Types of Backups in SAP HANA

1. Data Backups:

   • Full Data Backup: A complete copy of all data in the database. Forms the basis for any recovery. Should be performed regularly (e.g., daily).
   • Delta Backups: Capture changes since a previous data backup.
     • Incremental Backup: Contains all changes since the last successful full or incremental data backup. Smallest delta backup size.
     • Differential Backup: Contains all changes since the last successful full data backup. Size increases with time from the last full.
   • Purpose: For recovering the database to a specific state.

2. Log Backups:

   • Contain the redo log entries (all committed transactions) that occurred since the last log backup.
   • Continuously generated and written to log volumes.
   • Crucial for point-in-time recovery and bringing the database to its most recent state after a data backup restore.
   • log_mode parameter in global.ini determines how logs are handled (e.g., normal for continuous log backups, overwrite for development where logs are overwritten). For production, normal is mandatory.

3. Catalog Backup:

   • A backup of the backup catalog itself.
   • In an MDC setup, the SystemDB's catalog backup is vital for recovering the entire system, including tenant databases.
   • Usually part of the data backup or handled implicitly by Backint.

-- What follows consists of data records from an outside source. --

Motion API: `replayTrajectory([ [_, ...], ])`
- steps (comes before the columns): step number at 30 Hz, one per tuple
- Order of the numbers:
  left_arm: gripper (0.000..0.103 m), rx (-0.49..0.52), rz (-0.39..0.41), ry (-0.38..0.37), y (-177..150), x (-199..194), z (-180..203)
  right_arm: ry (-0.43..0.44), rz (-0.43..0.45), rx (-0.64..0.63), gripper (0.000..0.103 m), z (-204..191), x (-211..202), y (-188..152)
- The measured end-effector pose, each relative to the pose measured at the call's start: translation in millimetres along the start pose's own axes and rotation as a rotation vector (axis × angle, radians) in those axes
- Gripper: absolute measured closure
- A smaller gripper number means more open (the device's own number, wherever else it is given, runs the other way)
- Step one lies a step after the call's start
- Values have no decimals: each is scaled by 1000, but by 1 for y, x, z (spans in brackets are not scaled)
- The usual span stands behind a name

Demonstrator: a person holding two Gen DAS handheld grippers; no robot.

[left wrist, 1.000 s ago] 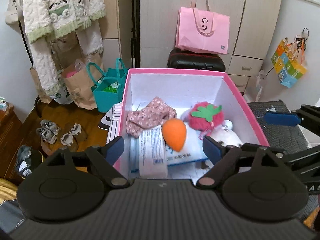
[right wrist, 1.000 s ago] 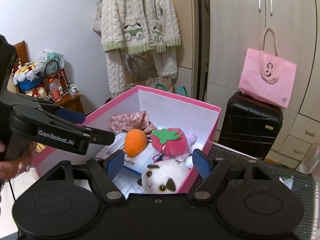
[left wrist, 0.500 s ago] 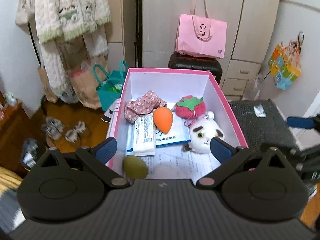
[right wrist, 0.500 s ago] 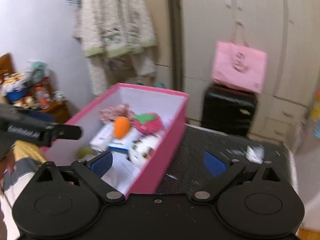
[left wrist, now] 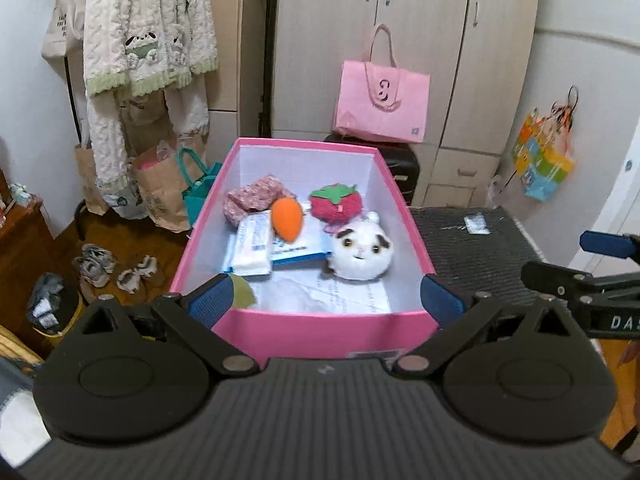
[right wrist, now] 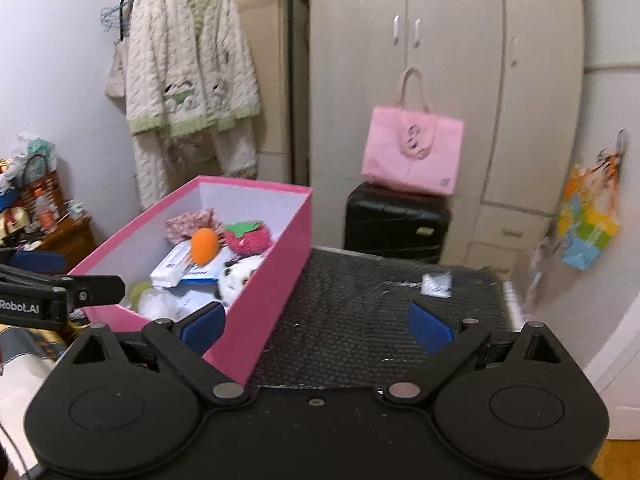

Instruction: Organize soft objects

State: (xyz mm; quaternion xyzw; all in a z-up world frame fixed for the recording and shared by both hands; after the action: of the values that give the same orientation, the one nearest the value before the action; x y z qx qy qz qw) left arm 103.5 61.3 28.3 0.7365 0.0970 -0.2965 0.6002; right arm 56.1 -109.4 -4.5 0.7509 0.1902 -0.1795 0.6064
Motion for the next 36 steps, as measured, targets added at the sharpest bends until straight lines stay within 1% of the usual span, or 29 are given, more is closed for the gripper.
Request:
replayTrajectory([
  [1, 2, -3, 8, -1, -2, -2, 3, 4, 19, -4, 3, 2, -5, -3],
  [4, 2, 28, 39, 7, -10, -7, 15, 32, 16, -1, 3, 11, -16, -12],
  [8, 2, 63, 61, 78, -16, -10, 30, 4, 52, 30, 3, 21, -31, -19],
  [10, 2, 64, 52, 85, -17, -9, 34, -24, 75, 40, 3, 24, -35, -21],
  [13, 2, 69, 28, 103, -19, -7, 35, -119, 101, -2, 3, 23, -39, -24],
  [14, 2, 71, 22, 108, -20, -7, 36, -134, 104, -8, 3, 23, -40, -25],
  [19, 2, 62, 16, 100, -22, -9, 37, -143, 96, 16, 3, 25, -42, -29],
  [22, 2, 78, 22, 104, -23, -12, 42, -154, 97, 34, 3, 25, -44, -31],
  [28, 2, 97, 8, 105, -26, -16, 50, -147, 56, 59, 3, 24, -43, -39],
  [32, 2, 103, 2, 101, -29, -15, 52, -141, 57, 76, 3, 25, -45, -42],
  [36, 2, 105, 1, 104, -31, -16, 52, -153, 66, 82, 3, 26, -48, -42],
])
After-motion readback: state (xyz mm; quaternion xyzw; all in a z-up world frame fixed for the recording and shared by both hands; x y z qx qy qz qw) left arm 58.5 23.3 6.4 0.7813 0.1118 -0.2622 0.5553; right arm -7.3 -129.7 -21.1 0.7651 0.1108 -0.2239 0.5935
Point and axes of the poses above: each gripper's, at about its wrist camera, not at the fingertips, and x roughly the way its jaws point, z to its right, y to its top, the point moved 1 cm from there along x, roughly the way its jaws point, and after that the axes turned 15 degrees about x, right-handed, at the moved point
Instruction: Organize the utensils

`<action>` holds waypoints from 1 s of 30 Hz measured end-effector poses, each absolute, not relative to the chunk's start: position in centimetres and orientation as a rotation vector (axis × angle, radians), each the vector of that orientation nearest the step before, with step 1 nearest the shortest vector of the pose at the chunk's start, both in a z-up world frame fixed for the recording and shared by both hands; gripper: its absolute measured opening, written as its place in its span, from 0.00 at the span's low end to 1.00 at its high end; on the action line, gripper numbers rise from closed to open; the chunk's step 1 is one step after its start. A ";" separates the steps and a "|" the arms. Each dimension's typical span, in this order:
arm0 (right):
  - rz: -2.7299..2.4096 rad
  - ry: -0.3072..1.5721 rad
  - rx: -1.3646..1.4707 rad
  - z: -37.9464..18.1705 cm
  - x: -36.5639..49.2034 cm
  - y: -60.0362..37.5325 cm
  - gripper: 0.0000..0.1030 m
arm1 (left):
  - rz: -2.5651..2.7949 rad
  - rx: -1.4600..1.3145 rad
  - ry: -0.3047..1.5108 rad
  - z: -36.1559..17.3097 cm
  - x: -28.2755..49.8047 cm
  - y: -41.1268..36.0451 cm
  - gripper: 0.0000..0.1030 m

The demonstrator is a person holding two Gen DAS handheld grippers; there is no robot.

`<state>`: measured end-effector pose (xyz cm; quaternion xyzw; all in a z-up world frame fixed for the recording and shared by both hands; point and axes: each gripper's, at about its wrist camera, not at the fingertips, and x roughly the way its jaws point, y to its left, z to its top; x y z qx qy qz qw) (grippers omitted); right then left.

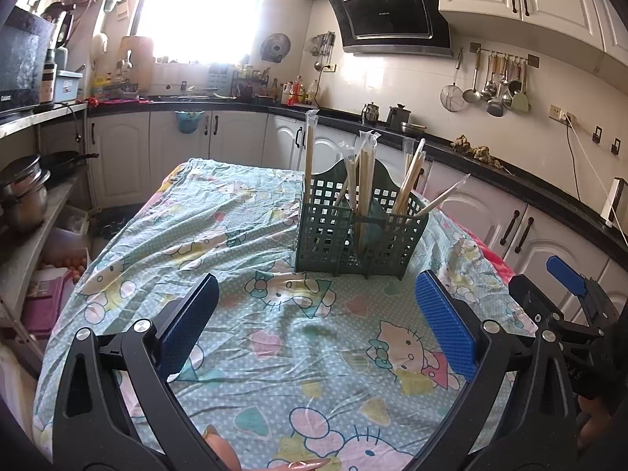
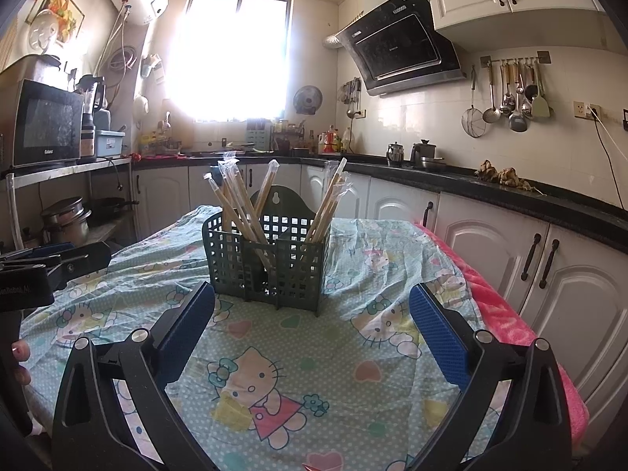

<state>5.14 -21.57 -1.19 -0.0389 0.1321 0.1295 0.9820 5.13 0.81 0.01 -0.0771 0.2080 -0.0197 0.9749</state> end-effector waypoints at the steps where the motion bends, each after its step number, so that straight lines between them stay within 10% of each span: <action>1: 0.260 0.267 -0.077 -1.2 5.1 -21.6 0.94 | -0.040 -0.155 0.419 0.0 5.2 0.8 0.90; 30: 0.266 0.263 -0.079 -1.2 5.0 -21.4 0.94 | -0.036 -0.152 0.421 0.1 5.1 0.7 0.90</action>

Backup Methods in SAP HANA

1. SAP HANA Cockpit:

   • Provides a web-based GUI for scheduling and monitoring backups.
   • Recommended for modern HANA administration.
   • Offers granular control over backup types, destinations, and schedules for SystemDB and tenant databases.

2. SAP HANA Studio (Legacy):

   • Deprecated for most administrative tasks, but still provides backup capabilities for older HANA versions.

3. SQL Commands:

   • BACKUP DATA USING FILE '<path>/<filename>': For file system data backups.
   • BACKUP DATA USING BACKINT ('<external_backup_id>'): For Backint data backups.
   • BACKUP LOG ALL USING FILE '<path>/<filename>': For manual log backups to file system.
   • BACKUP LOG ALL USING BACKINT ('<external_backup_id>'): For manual log backups to Backint.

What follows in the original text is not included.